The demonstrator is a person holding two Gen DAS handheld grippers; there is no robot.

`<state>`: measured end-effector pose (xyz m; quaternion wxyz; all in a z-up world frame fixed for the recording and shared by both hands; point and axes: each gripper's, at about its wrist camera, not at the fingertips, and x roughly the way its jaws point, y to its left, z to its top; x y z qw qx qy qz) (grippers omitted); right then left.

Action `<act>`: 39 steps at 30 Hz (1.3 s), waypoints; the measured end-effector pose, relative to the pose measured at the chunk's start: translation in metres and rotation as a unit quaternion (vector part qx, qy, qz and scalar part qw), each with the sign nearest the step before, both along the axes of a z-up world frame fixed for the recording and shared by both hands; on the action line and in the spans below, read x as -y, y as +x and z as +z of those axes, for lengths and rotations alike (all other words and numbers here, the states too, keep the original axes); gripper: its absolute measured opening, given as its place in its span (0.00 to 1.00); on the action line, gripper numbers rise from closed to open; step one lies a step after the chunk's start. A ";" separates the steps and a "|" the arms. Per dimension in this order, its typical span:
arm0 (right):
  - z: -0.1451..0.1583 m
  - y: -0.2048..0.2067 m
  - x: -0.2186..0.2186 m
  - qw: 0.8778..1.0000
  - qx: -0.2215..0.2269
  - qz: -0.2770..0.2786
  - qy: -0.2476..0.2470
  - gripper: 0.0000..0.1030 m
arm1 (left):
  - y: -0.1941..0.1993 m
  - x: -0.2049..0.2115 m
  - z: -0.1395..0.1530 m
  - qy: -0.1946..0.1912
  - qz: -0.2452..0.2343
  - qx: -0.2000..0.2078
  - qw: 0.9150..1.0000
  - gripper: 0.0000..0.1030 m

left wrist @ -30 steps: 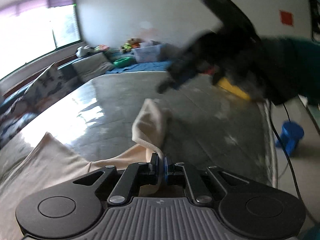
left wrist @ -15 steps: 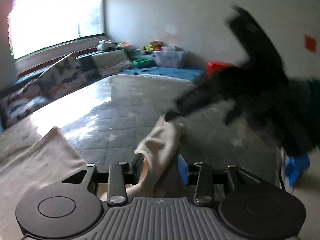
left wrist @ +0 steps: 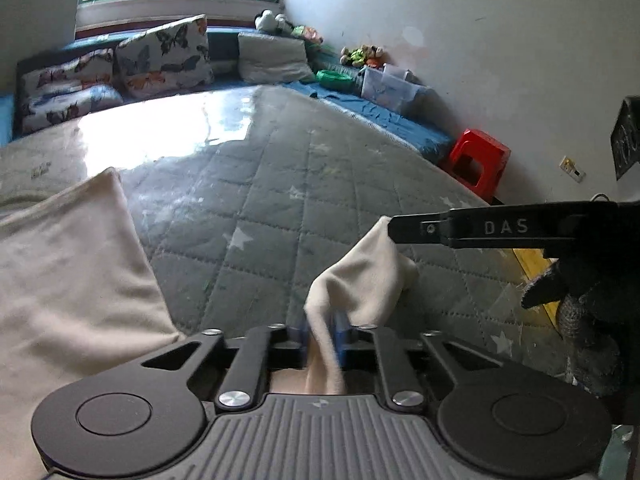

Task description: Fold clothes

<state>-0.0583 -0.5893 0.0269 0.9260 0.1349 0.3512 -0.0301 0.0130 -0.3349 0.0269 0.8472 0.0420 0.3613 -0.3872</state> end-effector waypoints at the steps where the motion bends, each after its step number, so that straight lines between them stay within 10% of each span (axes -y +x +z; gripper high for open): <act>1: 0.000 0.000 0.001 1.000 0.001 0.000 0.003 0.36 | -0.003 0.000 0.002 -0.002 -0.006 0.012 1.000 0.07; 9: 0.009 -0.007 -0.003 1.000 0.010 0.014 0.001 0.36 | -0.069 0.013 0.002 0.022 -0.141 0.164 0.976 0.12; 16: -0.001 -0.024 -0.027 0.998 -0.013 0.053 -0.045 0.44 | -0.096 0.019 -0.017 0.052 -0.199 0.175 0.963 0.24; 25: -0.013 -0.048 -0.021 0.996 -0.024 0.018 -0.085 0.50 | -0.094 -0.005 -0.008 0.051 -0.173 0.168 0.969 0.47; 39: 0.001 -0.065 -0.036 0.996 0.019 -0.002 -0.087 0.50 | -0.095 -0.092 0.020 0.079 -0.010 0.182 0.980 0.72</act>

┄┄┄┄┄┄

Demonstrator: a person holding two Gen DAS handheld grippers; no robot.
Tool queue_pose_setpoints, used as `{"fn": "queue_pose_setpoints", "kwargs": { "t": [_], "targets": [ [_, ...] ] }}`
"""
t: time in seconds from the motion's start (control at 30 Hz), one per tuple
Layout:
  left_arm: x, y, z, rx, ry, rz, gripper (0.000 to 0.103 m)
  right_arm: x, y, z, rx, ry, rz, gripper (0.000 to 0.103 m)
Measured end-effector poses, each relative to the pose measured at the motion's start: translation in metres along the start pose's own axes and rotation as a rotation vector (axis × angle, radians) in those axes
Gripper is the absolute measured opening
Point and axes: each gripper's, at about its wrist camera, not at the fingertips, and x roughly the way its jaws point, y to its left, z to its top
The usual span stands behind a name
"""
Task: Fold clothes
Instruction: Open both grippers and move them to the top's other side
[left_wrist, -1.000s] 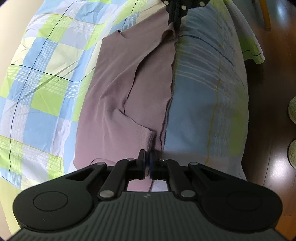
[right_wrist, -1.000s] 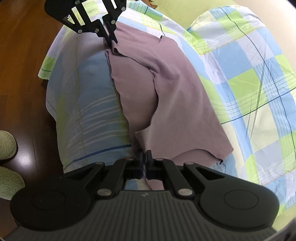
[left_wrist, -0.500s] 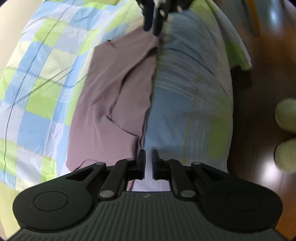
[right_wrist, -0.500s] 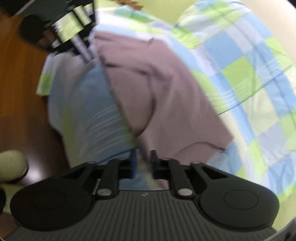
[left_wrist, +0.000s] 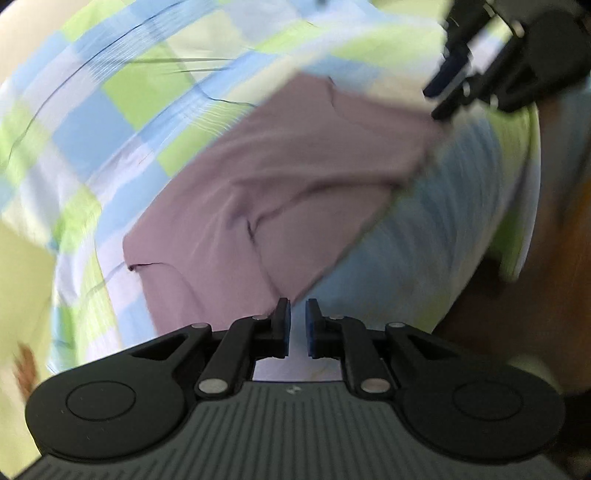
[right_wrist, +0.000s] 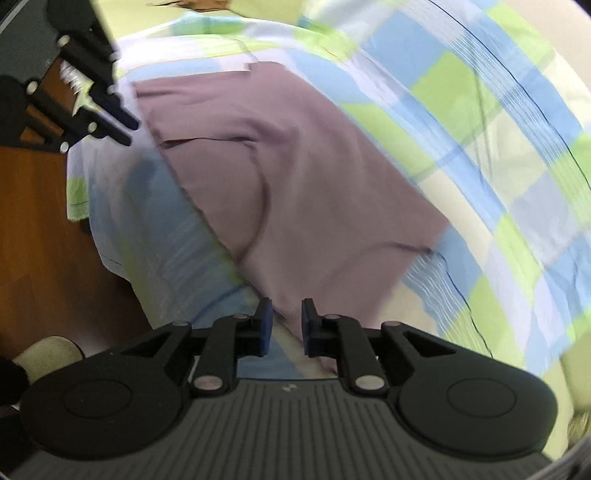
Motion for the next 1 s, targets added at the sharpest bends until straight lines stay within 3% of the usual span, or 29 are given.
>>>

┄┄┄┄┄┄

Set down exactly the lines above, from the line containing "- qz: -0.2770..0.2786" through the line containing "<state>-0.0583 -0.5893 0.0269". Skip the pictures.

  - qz: -0.2770..0.2786
  - qy: -0.2476..0.2470
  - gripper: 0.0000..0.1030 m
arm1 (left):
  - y: -0.1941..0.1993 m
  - x: -0.2049..0.2115 m
  - z: -0.1395..0.1530 m
  - qy: -0.1946..0.1912
  - qz: -0.2452..0.2343
  - qx: -0.2000..0.2078
  - qw: 0.9150..1.0000
  - gripper: 0.0000..0.1030 m

left wrist @ -30 steps: 
left wrist @ -15 steps: 
left wrist @ +0 steps: 

Task description: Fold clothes

<state>-0.0583 -0.5893 0.0269 0.9260 0.1349 0.3512 -0.0301 0.0130 -0.3349 0.0269 0.8472 0.0420 0.3613 -0.3872</state> end-effector waypoints at the steps where the motion bends, each after its step number, so that straight lines between them stay within 10% of each span (axes -y +x +z; gripper high for open): <act>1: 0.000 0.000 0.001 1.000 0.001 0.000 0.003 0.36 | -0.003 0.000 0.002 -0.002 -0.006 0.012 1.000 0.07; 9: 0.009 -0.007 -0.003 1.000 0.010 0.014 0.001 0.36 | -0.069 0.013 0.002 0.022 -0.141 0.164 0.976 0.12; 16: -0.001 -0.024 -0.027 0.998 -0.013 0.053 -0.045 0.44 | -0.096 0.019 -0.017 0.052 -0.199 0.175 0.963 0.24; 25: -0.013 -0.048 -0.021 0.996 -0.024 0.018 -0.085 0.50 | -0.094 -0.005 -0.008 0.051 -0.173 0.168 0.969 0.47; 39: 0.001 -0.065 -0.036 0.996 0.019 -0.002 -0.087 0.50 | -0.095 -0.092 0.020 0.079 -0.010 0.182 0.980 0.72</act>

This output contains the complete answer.